Most religious texts do not give women the right to their bodies; as a reproduction medium to perpetuate the family, the womb is sacred, and, therefore, sexual liberation is taboo. This is precisely why Nasrin hasn’t had an unalloyed claim to fame and is not revered among many women, while she universally should be. Her bluntness and sexual liberation have earned her enemies in the feminist, as well as Leftist camps. She has also been labelled as an attention-seeker, and her propensity to victimise herself has even lost her a few friends. Yet, these qualities would have sat comfortably on a male writer in a similar situation—Rushdie’s life stories are more celebrity news than salacious gossip and sniggering. “It is time women write their own stories. It is not for men to write about women’s pleasure and pain,” she said once, and rightly so.
Simone de Beauvoir said patriarchy or gender ideologies dictate that to discriminate, it is important to “otherise” women. This, like race or caste, forms the core of conflicts between cultures, and is key to developing a national identity. Gayatri Chakravarti Spivak questioned how the subaltern had been silenced and how gender was one of the subalterns. Nasrin, despite being from the elite, educated class, became one of the subalterns by questioning the way women had been taught to think about themselves, their body and mind, and their role in family and society. Even though we don’t acknowledge it, subalternisation happens everyday to each of us, even the women who try to become CEOs and fail.

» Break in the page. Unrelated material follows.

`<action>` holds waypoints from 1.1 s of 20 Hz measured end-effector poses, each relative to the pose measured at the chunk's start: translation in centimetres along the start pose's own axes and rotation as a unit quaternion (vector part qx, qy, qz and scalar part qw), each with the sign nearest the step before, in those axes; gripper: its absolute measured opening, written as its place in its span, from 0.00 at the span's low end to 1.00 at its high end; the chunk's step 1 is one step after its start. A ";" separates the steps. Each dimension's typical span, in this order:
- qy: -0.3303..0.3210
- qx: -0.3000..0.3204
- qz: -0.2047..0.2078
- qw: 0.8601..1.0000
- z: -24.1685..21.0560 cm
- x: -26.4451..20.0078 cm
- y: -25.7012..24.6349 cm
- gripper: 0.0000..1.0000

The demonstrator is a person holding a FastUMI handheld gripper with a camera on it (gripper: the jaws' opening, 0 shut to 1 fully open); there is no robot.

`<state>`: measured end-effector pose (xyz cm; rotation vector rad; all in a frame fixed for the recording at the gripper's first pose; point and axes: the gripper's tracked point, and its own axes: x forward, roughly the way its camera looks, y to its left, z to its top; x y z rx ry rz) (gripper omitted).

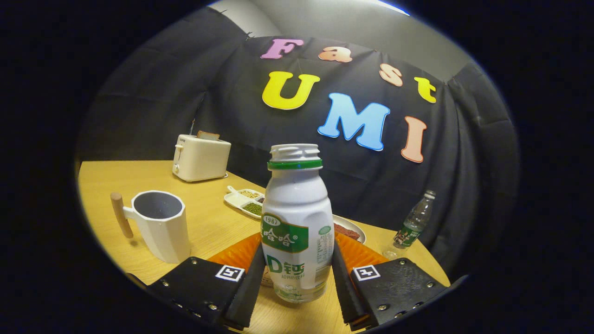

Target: Take the bottle from table, then pour the juice into the cup, finally place the bottle on the coaster

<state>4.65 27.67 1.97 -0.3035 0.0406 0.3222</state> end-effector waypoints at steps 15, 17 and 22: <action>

Nasrin can never return to Bangladesh where Islamisation is increasing, and bloggers are being killed. Even the current Muslim-friendly government in Bengal must abide by its political friends and constituencies. The fatwa did help the fundamentalists; in 24 years, we haven’t heard of another Bangladeshi female voice like Nasrin’s. Nor, for that matter, in India. It is, therefore, essential that this voice is not tamed.